_Task description_
Output the listing word for word, minus pictures.

_Data segment_
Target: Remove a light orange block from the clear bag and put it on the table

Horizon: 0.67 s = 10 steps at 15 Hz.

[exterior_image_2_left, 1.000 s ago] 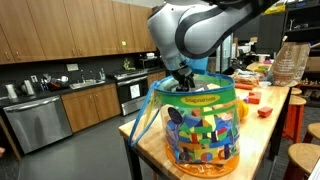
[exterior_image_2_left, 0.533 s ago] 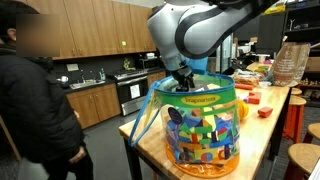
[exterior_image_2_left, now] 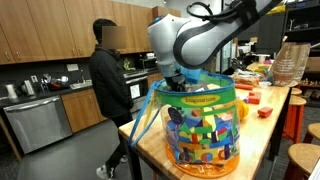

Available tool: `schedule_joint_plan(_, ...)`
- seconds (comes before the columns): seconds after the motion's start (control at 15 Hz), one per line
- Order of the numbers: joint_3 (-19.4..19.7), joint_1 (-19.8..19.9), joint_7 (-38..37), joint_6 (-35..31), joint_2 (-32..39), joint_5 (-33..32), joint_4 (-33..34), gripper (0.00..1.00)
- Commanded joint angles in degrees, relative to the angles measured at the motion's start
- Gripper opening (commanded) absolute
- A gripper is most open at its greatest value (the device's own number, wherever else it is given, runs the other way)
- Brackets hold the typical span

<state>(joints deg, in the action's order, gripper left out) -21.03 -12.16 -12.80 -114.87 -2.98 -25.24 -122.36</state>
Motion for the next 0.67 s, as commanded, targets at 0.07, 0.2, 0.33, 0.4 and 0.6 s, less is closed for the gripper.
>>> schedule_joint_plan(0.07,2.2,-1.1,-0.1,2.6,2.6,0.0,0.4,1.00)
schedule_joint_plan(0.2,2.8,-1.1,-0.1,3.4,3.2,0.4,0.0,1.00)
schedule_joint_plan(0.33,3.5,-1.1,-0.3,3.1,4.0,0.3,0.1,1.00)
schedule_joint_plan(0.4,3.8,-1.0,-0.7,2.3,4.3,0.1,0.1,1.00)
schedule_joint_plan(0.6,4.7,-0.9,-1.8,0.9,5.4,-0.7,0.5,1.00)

_Output for this task_
Target: Remove a light orange block from the clear bag and put it on the table

Horizon: 0.67 s = 10 steps at 15 Hz.

[exterior_image_2_left, 1.000 s ago] 
[exterior_image_2_left, 0.533 s ago] 
[exterior_image_2_left, now] 

Available tool: `schedule_joint_plan(_, ...)`
- seconds (comes before the columns): seconds after the motion's start (control at 15 Hz), one per line
- Order of the numbers: joint_3 (-19.4..19.7), joint_1 (-19.8..19.9), joint_7 (-38..37), joint_6 (-35..31), joint_2 (-32..39), joint_5 (-33..32), joint_4 (-33..34), gripper (0.00..1.00)
- Commanded joint angles in degrees, relative to the angles measured at the motion's start
- Gripper opening (commanded) absolute
- A gripper is most open at its greatest value (the device's own number, wherever else it is given, runs the other way)
- Brackets hold the typical span

<state>(joints deg, in the action's order, gripper left out) -21.03 -12.16 -12.80 -114.87 -2.98 -25.24 -122.36</state>
Motion for the next 0.67 s, as commanded, targets at 0.07, 0.2, 0.33, 0.4 and 0.6 s, less is closed for the gripper.
>>> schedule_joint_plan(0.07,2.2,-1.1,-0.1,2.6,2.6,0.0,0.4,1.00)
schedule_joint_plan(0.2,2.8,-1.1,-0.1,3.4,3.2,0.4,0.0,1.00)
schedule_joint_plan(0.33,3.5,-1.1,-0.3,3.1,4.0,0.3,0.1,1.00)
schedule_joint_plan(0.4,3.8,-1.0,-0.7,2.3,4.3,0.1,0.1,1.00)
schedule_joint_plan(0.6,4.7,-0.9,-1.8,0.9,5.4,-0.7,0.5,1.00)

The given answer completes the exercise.